If women have historically been seen as nurturers of the planet, why has their understanding of the environment often resisted the capitalist response to the climate crisis?

An exhibition coming to the Barbican Art Gallery in Silk Street, Barbican, wants us all to take a closer look at this contradiction.

RE/SISTERS will bring together photography, film, and installations by nearly 50 women and gender non-conforming artists.

Across roughly 250 works, the exhibition presents a roadmap for creative forms of civil disobedience and protest against the ecological crisis.

American artist Agnes Denes’s 1982 work, Wheatfield – A Confrontation, will feature in the exhibition.

To create the work, Ms Denes planted and harvested a wheatfield across a two-acre site close to Wall Street, New York, to reclaim the land.

There will also be images from the iconic Greenham Common Women’s Peace Camp.

In 1981 a small group of women, a few men, and children marched in Wales to protest against the arrival of US nuclear warheads at RAF Greenham Common.

The protest would lead to the establishment of the Greenham women’s peace camp, which became the biggest female-led protest since women’s suffrage.

The Barbican exhibition will show never-before-seen colour images from the event.

As well as looking at the relationship between gender and equality, RE/SISTERS pays close attention to the role of race.

Organisers of the exhibition have also chosen to platform the work and voices of artists from the indigenous communities across India, Malaysia, Angola, Nigeria and Colombia.

Works from these artists will show the stark divide between who has caused, and continues to exacerbate climate change, and who suffers the catastrophic effects.

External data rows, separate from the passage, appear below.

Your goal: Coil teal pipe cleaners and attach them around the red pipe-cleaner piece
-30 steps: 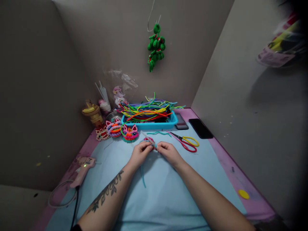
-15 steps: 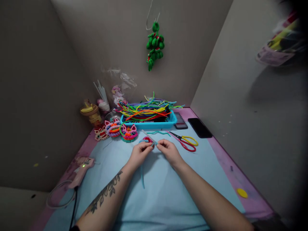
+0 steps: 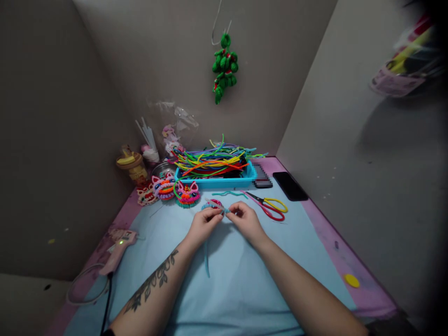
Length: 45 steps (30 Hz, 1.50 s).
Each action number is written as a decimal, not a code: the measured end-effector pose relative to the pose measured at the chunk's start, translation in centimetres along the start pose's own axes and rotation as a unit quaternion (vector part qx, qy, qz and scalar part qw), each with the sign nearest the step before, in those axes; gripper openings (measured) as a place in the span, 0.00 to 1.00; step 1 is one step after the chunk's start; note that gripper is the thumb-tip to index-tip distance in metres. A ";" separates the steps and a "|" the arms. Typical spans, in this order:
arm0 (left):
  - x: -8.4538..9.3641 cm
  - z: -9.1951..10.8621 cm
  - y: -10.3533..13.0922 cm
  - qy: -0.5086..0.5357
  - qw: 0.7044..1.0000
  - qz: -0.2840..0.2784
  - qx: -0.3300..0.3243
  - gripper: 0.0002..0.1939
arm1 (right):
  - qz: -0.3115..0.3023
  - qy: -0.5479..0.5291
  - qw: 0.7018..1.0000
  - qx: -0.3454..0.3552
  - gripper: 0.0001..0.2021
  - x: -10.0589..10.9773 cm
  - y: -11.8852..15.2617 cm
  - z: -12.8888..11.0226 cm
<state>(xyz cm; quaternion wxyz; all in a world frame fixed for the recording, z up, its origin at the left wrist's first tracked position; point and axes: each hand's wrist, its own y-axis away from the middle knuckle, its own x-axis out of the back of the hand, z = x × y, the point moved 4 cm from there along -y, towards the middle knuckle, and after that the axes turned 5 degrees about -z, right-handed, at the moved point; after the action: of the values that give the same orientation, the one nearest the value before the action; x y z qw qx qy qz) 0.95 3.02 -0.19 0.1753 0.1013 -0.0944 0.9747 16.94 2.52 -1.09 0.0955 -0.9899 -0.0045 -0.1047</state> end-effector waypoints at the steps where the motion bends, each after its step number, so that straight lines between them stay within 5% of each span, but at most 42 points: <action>1: 0.0 0.0 0.0 0.002 1.000 -0.001 0.000 0.12 | 0.009 0.028 0.999 0.020 0.06 0.1 0.0 -0.2; 10: -0.3 -1.2 0.0 0.049 0.998 0.024 0.042 0.15 | 0.061 0.225 0.948 0.218 0.04 -0.1 1.2 -2.3; 18: -0.5 -1.6 0.2 0.050 0.990 0.090 0.099 0.19 | 0.070 0.351 0.894 0.270 0.08 -1.1 1.7 -2.6; 21: -0.3 -1.3 0.2 0.050 0.989 0.110 0.082 0.18 | 0.047 0.283 0.924 0.253 0.04 -1.1 1.7 -2.7; 28: 0.6 0.1 -0.1 -0.001 0.997 0.079 -0.013 0.13 | -0.028 0.103 0.987 0.124 0.10 -0.3 0.8 -2.4; 38: 0.0 0.9 0.1 -0.065 0.996 -0.004 -0.060 0.10 | -0.147 0.005 0.989 -0.009 0.16 -1.1 0.3 -0.8; 45: 0.2 0.1 -0.1 -0.048 0.999 0.000 -0.002 0.13 | -0.088 -0.042 0.994 -0.044 0.17 -0.4 0.1 -0.2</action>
<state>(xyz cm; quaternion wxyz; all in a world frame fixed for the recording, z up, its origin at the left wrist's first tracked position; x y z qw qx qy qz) 0.81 3.19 -0.04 0.1704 0.1472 -0.1049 0.9687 16.55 2.36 -0.97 0.0422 -0.9925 -0.0906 -0.0708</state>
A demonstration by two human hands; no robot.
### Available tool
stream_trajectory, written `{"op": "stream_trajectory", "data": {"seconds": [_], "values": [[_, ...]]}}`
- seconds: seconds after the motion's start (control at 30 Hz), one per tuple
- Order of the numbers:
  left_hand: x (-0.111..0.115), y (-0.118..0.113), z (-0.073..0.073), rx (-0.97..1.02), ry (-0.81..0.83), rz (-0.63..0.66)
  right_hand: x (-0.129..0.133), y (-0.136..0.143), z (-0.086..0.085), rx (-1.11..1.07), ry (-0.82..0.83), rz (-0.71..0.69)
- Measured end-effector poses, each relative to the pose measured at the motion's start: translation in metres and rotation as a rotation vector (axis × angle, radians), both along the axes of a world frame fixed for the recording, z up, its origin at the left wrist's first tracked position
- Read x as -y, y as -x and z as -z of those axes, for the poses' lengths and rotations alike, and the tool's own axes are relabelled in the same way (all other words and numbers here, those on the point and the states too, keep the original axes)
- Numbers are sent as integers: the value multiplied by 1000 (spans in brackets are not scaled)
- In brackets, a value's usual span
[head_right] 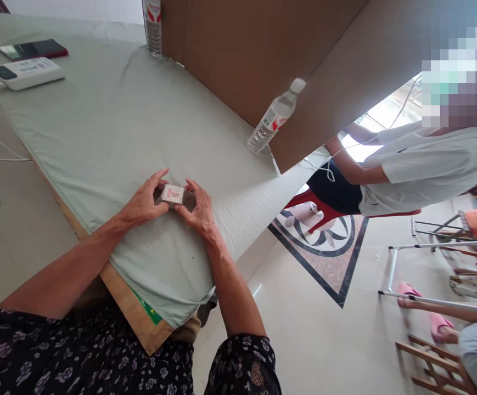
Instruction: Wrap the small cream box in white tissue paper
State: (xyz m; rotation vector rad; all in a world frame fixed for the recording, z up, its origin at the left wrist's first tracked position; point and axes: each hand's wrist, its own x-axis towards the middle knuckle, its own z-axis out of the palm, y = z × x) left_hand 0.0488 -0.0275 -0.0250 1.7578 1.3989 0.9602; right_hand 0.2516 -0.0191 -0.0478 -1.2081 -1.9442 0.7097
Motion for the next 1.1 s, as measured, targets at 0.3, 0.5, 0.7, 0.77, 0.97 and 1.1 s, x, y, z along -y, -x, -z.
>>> {"op": "stream_trajectory", "data": {"seconds": [0.3, 0.5, 0.7, 0.77, 0.97, 1.1], "values": [[-1, 6, -3, 35, 33, 35, 8, 0, -9, -46, -3, -4], [-4, 7, -2, 162, 66, -195, 8, -3, -8, -113, -109, 29], [-8, 3, 3, 156, 52, -251, 2, -1, -3, -111, -150, 69], [-8, 2, 3, 137, 52, -245, 0, -1, -4, -89, -166, 73], [-7, 0, 1, 53, 39, -219, -4, 6, -19, 159, -250, 86], [-6, 0, -1, -19, 22, -208, -6, 14, -29, 317, -339, 96]]}}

The exhibition has been organised across six sections, the politics of extractions, protest, the labour of ecological care, environmental racism, and queerness.

Across these groupings, a variety of film and photography will be displayed.

Shanay Jhaveri, Head of Visual Arts, Barbican, said: “We hope that in contrast to a rhetoric that is often cynical about environmentalism, it offers visitors a thoughtful, optimistic and sometimes joyful way to consider the world’s current climate.”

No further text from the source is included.